_What is required:_ Apart from the pictures, reproduce the data below exactly as it stands.

_Information shown:_
*** Begin section ***
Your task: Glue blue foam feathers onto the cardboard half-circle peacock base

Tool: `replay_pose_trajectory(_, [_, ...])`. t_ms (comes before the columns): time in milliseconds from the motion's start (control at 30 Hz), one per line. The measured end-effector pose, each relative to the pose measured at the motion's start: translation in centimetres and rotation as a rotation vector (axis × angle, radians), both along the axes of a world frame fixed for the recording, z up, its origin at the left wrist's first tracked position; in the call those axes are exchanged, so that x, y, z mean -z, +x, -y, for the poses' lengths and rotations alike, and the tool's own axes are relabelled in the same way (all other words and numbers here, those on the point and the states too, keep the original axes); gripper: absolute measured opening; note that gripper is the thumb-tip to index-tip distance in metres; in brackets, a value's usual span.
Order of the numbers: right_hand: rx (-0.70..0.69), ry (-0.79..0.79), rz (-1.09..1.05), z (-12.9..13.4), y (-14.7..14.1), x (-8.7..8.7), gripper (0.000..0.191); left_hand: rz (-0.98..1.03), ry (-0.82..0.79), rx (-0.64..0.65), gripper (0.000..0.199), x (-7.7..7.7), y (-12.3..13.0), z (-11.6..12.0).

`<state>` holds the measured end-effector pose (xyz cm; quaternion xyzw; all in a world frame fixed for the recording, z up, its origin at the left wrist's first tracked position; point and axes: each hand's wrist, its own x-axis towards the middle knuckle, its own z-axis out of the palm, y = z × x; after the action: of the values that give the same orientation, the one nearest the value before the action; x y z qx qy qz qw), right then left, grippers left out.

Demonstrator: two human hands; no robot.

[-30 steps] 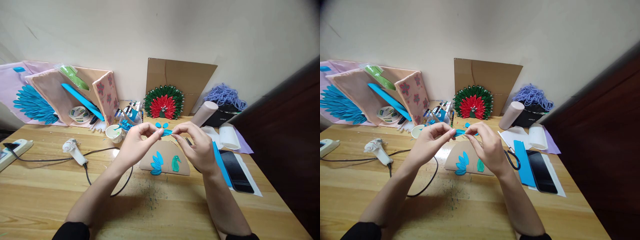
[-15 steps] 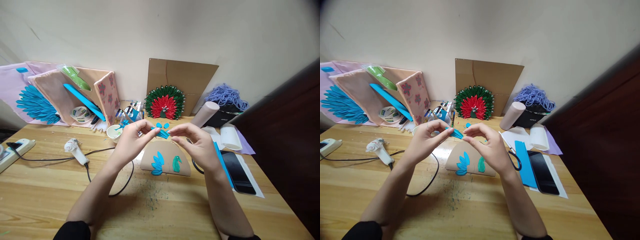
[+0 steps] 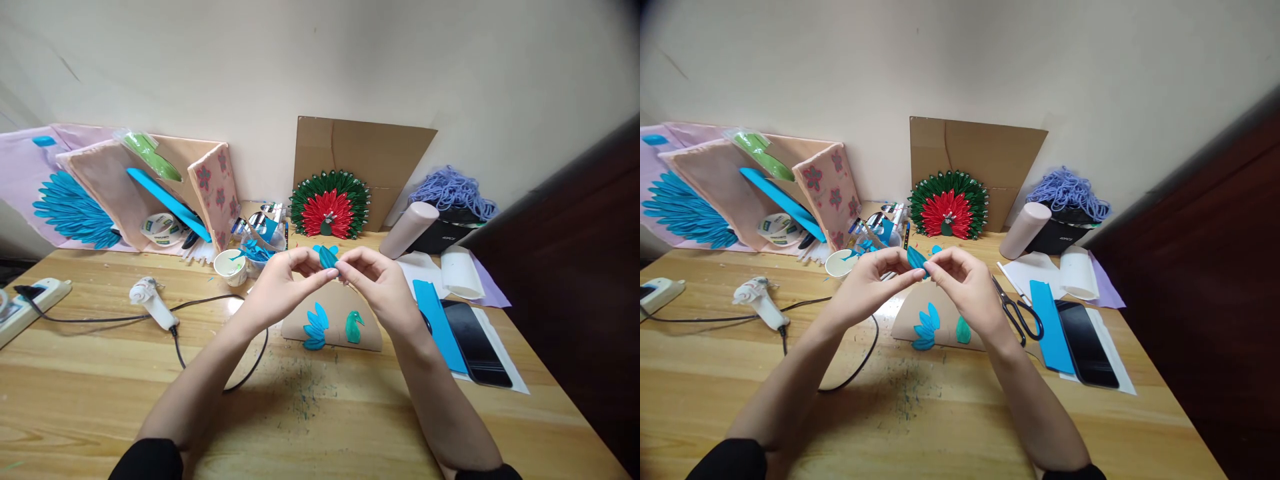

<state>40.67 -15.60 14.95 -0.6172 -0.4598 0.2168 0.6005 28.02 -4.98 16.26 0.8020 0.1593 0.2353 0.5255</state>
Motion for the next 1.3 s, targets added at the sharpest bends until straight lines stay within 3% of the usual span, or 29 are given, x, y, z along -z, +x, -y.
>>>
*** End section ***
_Solution to this task:_
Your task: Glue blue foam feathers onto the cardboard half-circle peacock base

Tool: `replay_pose_trajectory(_, [_, ...])`. t_ms (comes before the columns): time in milliseconds from the motion's start (control at 30 Hz), one per line. The measured end-effector pose, each relative to the pose measured at the motion's start: translation in centimetres and rotation as a rotation vector (axis × angle, radians), both along the axes of a world frame fixed for the recording, z up, its origin at the left wrist's first tracked position; in the call those axes are exchanged, so that x, y, z mean -z, +x, -y, for the poses' lengths and rotations alike, and the tool's own axes are relabelled in the same way (all other words and numbers here, those on the point and the states too, keep the original axes); gripper: absolute measured opening; note that gripper is the thumb-tip to index-tip distance in metres; in brackets, a value's usual span.
Order of the numbers: right_hand: rx (-0.70..0.69), ry (-0.79..0.79), rz (-1.09..1.05), z (-12.9..13.4), y (-14.7..14.1), x (-8.7..8.7), gripper (0.000..0.191); left_hand: rz (-0.98..1.03), ry (-0.82..0.79), rx (-0.64..0.65), gripper (0.000..0.199), x (-7.7..7.7), y (-12.3..13.0), z (-11.6..12.0).

`<state>` holds the measured end-effector pose (xyz cm; quaternion xyzw; all in a world frame fixed for the recording, z up, its origin at the left wrist's first tracked position; point and axes: each hand's wrist, its own x-axis towards the middle knuckle, its own z-axis out of the palm, y = z × x; after the action: of the values that give the same orientation, the one nearest the value before the action; x y z qx qy qz qw), right then left, grippers left out.

Demonstrator: two human hands; no robot.

[-30 steps] 
[-15 steps] 
[+0 steps] 

<state>40.67 -15.60 14.95 -0.6172 -0.4598 0.2168 0.6005 28.02 -4.98 16.26 0.8020 0.1593 0.2353 0.5255</state>
Motion for the next 1.3 s, targets added at the sharpest bends until straight lines stay within 3% of the usual span, or 29 are given, x, y, z along -z, +x, -y.
>>>

No part of the exercise remains open.